# Will this make a great slingshot?



## Brimi (Jun 16, 2015)

Hi Guys

Thanks for a great forum. I haven't browsed through a lot yet, but will do so now.

I have this antler... think it's very open.. Will it make a great slingshot or is it too wide?

Thanks

Brimi


----------



## ghost0311/8541 (Jan 6, 2013)

What would be cool is to come up a inch and a half on both sides of the v and drill holes to put more antler for the forks and epoxy them in


----------



## treefork (Feb 1, 2010)

Welcome . Yes it will work . Trim the forks shorter and use the scrap later for a palm swell on another shooter . :twocents:


----------



## Brimi (Jun 16, 2015)

Thanks for the replies people. Not sure i understand how you mean Ghost?
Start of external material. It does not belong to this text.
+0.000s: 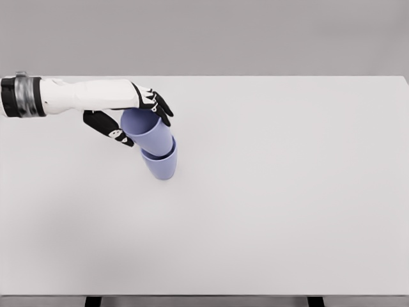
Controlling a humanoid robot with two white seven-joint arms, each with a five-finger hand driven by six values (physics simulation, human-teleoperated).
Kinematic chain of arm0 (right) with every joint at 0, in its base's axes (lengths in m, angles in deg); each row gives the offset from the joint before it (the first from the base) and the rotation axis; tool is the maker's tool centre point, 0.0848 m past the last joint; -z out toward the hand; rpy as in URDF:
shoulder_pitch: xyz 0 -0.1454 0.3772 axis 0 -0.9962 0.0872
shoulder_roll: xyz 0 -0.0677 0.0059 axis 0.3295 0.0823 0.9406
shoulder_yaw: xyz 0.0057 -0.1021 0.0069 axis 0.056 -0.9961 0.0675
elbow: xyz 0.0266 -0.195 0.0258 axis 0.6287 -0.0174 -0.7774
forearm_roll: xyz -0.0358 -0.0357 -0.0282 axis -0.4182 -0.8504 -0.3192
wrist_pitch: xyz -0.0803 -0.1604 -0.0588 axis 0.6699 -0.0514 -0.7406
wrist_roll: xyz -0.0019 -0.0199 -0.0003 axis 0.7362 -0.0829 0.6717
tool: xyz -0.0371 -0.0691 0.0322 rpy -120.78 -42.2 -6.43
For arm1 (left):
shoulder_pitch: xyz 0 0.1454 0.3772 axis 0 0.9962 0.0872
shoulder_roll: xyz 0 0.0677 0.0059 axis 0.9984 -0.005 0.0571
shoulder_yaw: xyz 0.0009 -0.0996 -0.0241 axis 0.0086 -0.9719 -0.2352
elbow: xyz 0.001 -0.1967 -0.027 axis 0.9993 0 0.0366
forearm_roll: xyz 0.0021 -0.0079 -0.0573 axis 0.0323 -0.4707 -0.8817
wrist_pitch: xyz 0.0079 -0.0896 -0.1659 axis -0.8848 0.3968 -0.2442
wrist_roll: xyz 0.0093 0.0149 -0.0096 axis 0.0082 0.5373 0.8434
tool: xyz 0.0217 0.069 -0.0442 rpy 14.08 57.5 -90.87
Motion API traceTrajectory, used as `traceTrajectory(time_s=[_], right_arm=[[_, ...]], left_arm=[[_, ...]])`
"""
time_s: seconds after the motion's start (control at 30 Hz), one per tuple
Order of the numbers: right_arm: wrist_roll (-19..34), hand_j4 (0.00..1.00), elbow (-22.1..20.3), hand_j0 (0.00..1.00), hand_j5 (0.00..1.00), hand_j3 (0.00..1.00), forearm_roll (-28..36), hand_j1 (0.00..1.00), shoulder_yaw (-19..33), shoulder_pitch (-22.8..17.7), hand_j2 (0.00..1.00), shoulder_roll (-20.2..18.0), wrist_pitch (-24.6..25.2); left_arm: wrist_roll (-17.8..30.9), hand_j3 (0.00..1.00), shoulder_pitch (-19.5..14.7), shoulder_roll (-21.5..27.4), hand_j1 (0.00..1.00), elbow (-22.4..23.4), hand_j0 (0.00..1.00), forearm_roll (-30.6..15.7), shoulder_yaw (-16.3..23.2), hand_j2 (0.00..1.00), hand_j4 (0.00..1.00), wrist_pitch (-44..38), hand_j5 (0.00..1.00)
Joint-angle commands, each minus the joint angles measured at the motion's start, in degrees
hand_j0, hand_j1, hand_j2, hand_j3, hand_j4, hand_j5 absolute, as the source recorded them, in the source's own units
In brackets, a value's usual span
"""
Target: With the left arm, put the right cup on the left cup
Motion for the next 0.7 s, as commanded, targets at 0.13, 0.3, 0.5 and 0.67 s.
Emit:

How far from the bottom of the "V" to where the tube is crossing should there be?... so i know how much to cut of when i have drilled the holes..

Thanks


----------



## Peter Recuas (Mar 6, 2014)

I suggest 3 cm from the bottom of "v" (Minimum 2,5 cm)


----------



## Underachiever (Oct 17, 2013)

Hei mate, welcome to this wonderful Forum!

Hav en fortsat god dag!

Luke


----------